### [What the exercise asks]
From the material below, list every line containing "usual".

### [Exercise input]

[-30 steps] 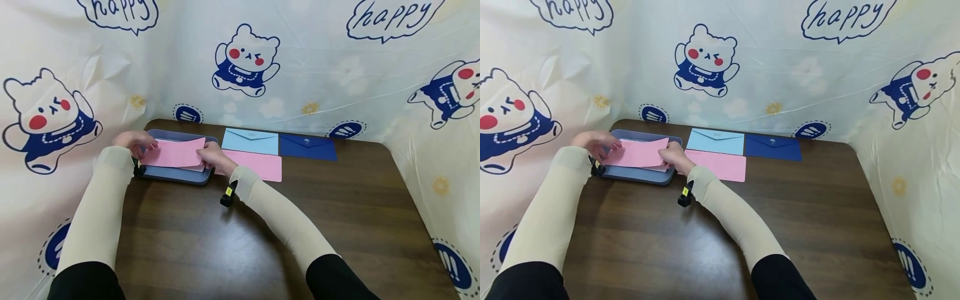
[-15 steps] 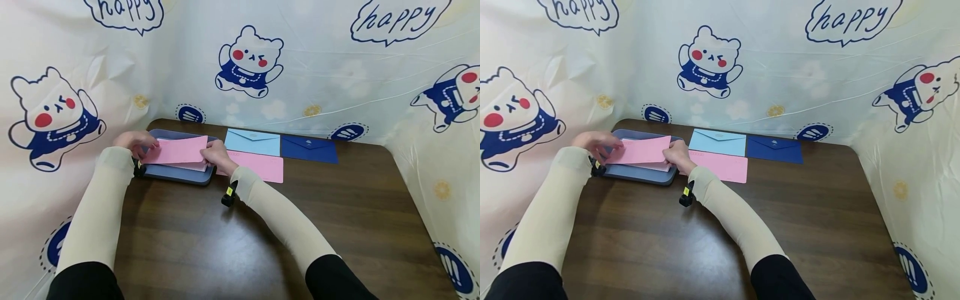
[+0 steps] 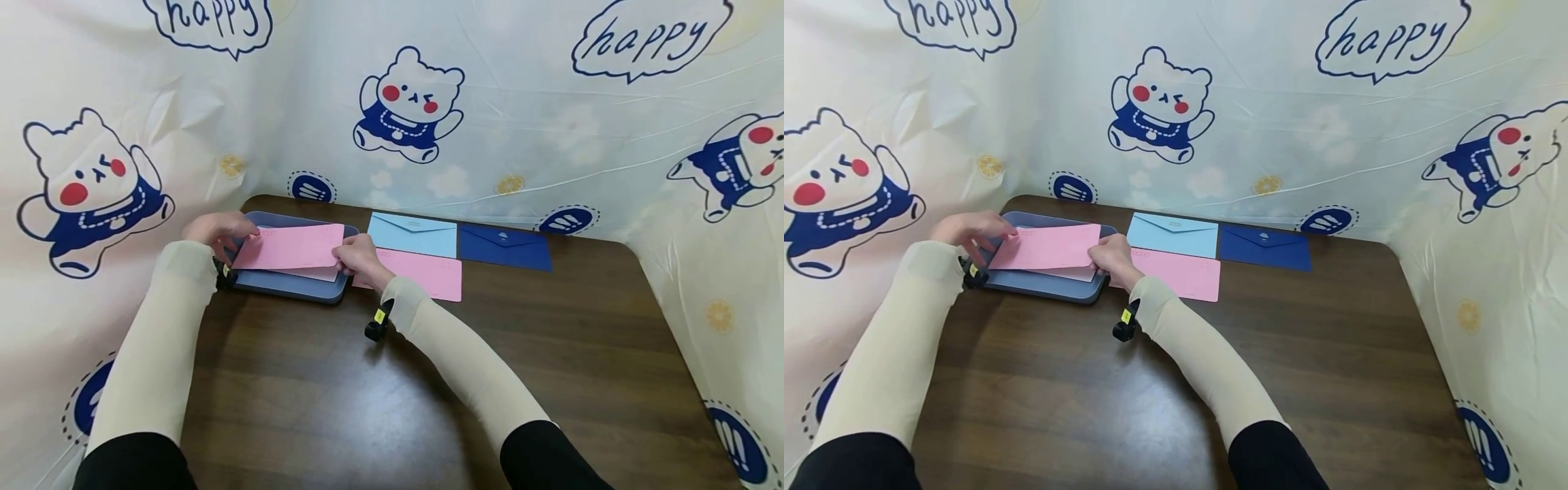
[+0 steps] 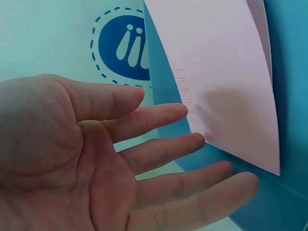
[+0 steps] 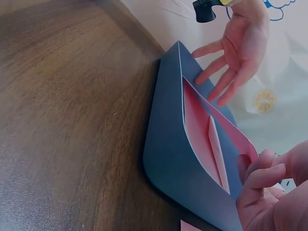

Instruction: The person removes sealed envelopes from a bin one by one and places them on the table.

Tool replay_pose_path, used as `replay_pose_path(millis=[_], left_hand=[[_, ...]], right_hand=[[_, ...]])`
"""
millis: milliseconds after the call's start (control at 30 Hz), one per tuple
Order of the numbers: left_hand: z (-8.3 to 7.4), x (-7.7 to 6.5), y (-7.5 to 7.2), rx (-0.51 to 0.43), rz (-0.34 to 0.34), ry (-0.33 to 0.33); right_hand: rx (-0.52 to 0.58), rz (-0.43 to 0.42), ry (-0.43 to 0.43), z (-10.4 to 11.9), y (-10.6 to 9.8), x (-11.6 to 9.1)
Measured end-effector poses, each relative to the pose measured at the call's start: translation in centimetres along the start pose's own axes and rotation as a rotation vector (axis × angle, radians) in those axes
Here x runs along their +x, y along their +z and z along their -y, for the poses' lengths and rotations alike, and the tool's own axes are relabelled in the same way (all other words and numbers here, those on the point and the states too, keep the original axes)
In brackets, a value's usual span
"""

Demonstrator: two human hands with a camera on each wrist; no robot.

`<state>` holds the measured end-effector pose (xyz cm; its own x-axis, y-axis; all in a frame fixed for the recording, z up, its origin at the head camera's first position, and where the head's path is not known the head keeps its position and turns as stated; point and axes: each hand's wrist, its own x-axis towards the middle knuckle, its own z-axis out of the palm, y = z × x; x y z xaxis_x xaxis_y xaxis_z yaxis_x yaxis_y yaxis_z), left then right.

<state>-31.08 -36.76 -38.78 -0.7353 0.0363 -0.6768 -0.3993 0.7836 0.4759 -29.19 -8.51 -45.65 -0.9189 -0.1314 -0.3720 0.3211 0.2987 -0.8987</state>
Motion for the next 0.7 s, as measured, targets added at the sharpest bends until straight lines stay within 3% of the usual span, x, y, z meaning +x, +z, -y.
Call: replay_pose_path(millis=[333,700], left_hand=[[-0.3,-1.6,0.4,0.024,-0.031,0.141],[0.1,-2.3,1.6,0.051,-0.048,0.144]], right_hand=[[0.035,0.002,0.001,0.1,-0.4,-0.6],[0.007,-0.015,-0.007,-0.2,-0.7,-1.0]])
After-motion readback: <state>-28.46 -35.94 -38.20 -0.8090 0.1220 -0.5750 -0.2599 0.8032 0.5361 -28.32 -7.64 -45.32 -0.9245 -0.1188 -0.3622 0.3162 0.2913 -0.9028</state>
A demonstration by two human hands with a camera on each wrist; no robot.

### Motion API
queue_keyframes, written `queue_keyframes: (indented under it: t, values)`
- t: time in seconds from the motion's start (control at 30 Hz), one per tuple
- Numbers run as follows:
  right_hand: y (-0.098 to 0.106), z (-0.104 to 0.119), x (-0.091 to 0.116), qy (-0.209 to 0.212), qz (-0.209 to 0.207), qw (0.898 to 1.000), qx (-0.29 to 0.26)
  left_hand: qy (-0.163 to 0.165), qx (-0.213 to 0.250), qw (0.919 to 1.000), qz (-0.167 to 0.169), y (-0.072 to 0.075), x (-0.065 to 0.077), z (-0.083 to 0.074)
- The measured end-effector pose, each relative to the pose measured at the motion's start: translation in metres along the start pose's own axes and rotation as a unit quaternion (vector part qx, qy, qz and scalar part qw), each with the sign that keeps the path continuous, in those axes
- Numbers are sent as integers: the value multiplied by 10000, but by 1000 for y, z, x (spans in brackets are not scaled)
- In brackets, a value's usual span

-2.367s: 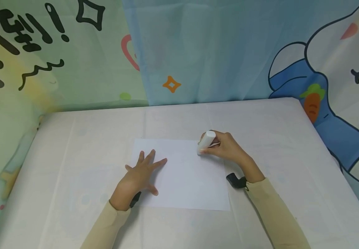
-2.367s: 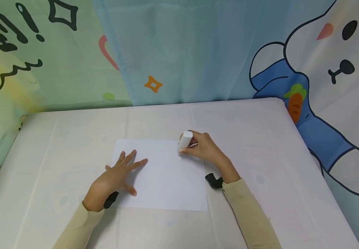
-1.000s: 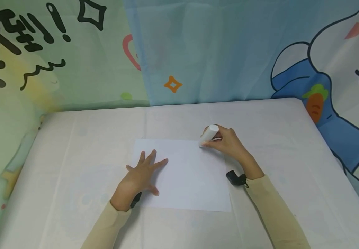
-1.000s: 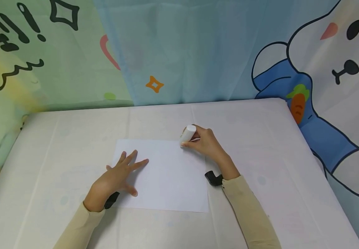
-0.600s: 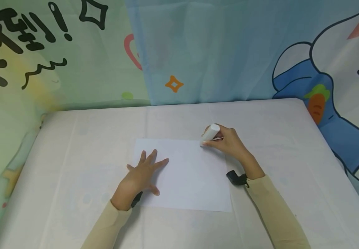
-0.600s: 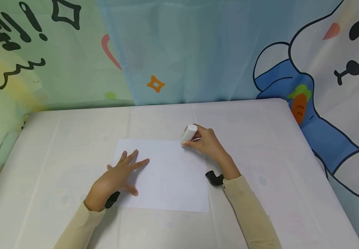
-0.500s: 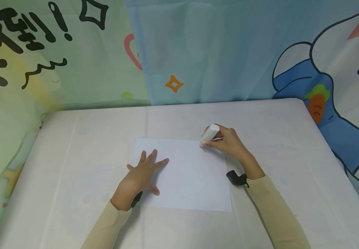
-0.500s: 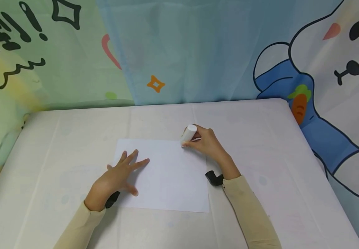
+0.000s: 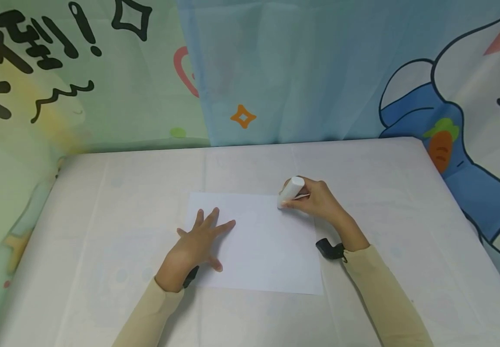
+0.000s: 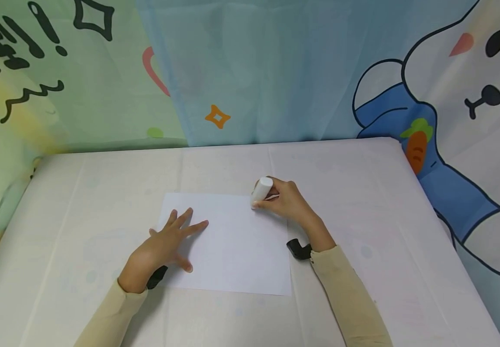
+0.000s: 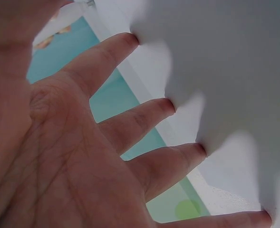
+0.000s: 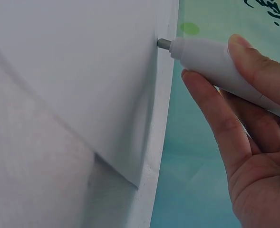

### [Solution]
In brackets, a value's usual span
Motion for the next 0.7 s, as measured, targets added at the sharpest bends until straight lines stay within 3% of the usual span, x, y, z meaning +x, +z, -y.
- In brackets, a value's usual span

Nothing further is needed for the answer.